Les chrétiens eux-mêmes sont divisés sur ce qu’il convient de faire. Mais ce n’est pas en déchaînant de la violence sur les réseaux sociaux que nous allons régler le problème, au contraire. Comme l’exprimait Mgr LAVIGERIE : « La charité, dans son double objet — Dieu et le prochain — je voudrais la voir devenir pour ainsi dire, la passion de notre vie apostolique. » Que ce soit donc aussi notre passion pour résoudre ce grand défi actuel des migrations !

Dans les grands problèmes qui affectent notre humanité, il y a aussi le défi de la protection de la planète, notre Maison commune. Le pape François nous a rappelé, dans Laudato Si, que la charité envers le prochain et le respect de la Création étaient indissociables. Là aussi, comme chrétiens, nous devons nous unir avec tous les hommes de bonne volonté pour changer nos comportements lorsqu’ils sont mortifères pour l’environnement.

3. Enfin, les Pères Blancs et les Sœurs Blanches attachent beaucoup d’importance au dialogue interreligieux, notamment avec les musulmans qui sont très nombreux en Afrique. Lors de son voyage à Rabat dimanche dernier, le pape François a dit dans son homélie : « Certes, les circonstances qui peuvent nourrir la division et la confrontation sont nombreuses ; les situations qui peuvent nous conduire à nous affronter et à nous diviser sont indiscutables. (…) C’est seulement si, chaque jour, nous sommes capables de lever les yeux vers le ciel et de dire Notre Père, que nous pourrons entrer dans une dynamique qui nous permet de nous regarder et de prendre le risque de vivre, non pas comme des ennemis, mais comme des frères.3 »

J’ajouterai que nous n’avons pas non plus à renoncer à annoncer l’Évangile aux musulmans.
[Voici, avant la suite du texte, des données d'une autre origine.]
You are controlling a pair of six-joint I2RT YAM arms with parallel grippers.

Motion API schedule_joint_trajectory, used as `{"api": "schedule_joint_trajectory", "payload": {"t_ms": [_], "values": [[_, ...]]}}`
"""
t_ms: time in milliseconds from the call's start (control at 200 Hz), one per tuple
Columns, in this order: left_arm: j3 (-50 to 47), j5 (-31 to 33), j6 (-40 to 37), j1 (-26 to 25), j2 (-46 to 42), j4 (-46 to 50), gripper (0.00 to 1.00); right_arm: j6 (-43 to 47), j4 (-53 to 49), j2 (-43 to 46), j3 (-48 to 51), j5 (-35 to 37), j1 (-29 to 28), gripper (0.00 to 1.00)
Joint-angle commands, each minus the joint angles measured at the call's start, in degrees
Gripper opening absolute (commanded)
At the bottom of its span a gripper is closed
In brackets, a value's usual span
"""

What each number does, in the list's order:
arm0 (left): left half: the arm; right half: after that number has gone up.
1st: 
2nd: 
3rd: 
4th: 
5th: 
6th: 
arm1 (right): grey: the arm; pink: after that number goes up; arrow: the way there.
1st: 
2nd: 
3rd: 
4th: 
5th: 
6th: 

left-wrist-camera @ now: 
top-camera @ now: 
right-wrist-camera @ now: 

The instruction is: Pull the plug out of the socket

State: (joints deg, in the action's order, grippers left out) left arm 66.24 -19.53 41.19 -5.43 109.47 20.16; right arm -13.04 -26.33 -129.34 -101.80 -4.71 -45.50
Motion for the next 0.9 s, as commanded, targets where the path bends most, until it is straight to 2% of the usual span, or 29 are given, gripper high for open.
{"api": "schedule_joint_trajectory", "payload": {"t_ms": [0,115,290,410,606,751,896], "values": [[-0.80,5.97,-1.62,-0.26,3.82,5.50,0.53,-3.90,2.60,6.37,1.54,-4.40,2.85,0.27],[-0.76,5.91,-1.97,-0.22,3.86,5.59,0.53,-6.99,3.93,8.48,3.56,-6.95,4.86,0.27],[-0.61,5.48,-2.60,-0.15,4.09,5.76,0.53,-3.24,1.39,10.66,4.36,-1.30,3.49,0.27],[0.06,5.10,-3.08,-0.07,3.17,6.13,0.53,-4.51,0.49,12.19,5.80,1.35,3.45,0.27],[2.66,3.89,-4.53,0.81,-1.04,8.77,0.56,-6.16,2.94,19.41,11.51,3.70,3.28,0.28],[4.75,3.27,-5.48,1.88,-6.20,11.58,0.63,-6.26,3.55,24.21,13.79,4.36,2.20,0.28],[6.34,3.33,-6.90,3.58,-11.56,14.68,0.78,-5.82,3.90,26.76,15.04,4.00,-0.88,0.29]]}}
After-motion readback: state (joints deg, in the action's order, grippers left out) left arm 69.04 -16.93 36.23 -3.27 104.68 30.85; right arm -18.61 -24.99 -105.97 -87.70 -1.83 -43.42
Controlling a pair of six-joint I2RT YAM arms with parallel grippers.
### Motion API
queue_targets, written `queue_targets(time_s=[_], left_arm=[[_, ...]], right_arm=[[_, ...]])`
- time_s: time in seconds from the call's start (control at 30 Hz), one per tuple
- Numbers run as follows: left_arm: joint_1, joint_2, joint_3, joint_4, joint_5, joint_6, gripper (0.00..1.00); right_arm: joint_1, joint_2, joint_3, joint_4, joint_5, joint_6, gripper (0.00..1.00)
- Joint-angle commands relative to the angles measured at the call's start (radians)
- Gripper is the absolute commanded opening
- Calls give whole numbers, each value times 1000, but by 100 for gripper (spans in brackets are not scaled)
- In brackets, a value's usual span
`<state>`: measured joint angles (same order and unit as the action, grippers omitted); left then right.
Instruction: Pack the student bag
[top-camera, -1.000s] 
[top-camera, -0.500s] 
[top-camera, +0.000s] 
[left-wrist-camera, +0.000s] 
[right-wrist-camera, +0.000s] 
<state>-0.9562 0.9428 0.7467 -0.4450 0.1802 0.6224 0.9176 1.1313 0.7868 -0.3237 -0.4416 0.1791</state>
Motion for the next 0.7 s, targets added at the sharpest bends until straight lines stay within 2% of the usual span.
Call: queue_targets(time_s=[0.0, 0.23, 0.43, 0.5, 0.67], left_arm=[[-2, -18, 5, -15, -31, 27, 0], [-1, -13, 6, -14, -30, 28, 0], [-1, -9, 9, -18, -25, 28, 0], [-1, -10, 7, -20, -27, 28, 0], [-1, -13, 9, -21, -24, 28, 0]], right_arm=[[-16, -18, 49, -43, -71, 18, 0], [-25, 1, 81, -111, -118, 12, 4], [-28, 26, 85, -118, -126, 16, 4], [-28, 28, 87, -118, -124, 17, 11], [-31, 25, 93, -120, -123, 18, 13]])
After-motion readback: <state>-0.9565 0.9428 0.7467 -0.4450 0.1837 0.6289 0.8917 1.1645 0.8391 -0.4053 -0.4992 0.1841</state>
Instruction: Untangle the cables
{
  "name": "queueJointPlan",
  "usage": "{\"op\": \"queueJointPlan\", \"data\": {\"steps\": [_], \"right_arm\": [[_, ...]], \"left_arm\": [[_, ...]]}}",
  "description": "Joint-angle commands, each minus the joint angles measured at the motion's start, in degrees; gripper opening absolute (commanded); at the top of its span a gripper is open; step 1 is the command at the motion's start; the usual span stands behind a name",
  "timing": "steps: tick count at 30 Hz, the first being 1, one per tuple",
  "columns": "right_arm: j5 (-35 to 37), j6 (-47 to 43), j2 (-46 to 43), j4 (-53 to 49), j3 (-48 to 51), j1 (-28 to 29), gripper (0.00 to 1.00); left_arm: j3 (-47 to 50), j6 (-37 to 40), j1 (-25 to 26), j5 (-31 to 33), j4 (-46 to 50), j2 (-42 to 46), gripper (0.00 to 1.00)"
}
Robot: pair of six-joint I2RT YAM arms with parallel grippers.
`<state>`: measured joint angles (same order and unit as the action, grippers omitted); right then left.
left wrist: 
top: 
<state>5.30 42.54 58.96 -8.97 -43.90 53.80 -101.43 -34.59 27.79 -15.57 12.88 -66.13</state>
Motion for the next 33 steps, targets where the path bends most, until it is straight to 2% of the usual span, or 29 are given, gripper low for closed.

Beaucoup sont touchés par le Christ aujourd’hui. Plusieurs seront baptisés à Pâques. Mais l’annonce de l’Évangile passe toujours par le respect et l’amitié. 

Le charisme des Pères Blancs et des Sœurs Blanches continue d’irriguer l’Église et de nous appeler à la conversion en traçant dans nos déserts un chemin pour le Seigneur. AMEN

 

X Laurent DOGNIN

Évêque de Quimper et Léon



[1] Concile Vatican II. Décret Ad Gentes n° 16

[2] Concile Vatican II. Décret Ad Gentes n° 20

[3] Homélie du pape François lors de la messe du 31 mars 2019 à Rabat, Maroc.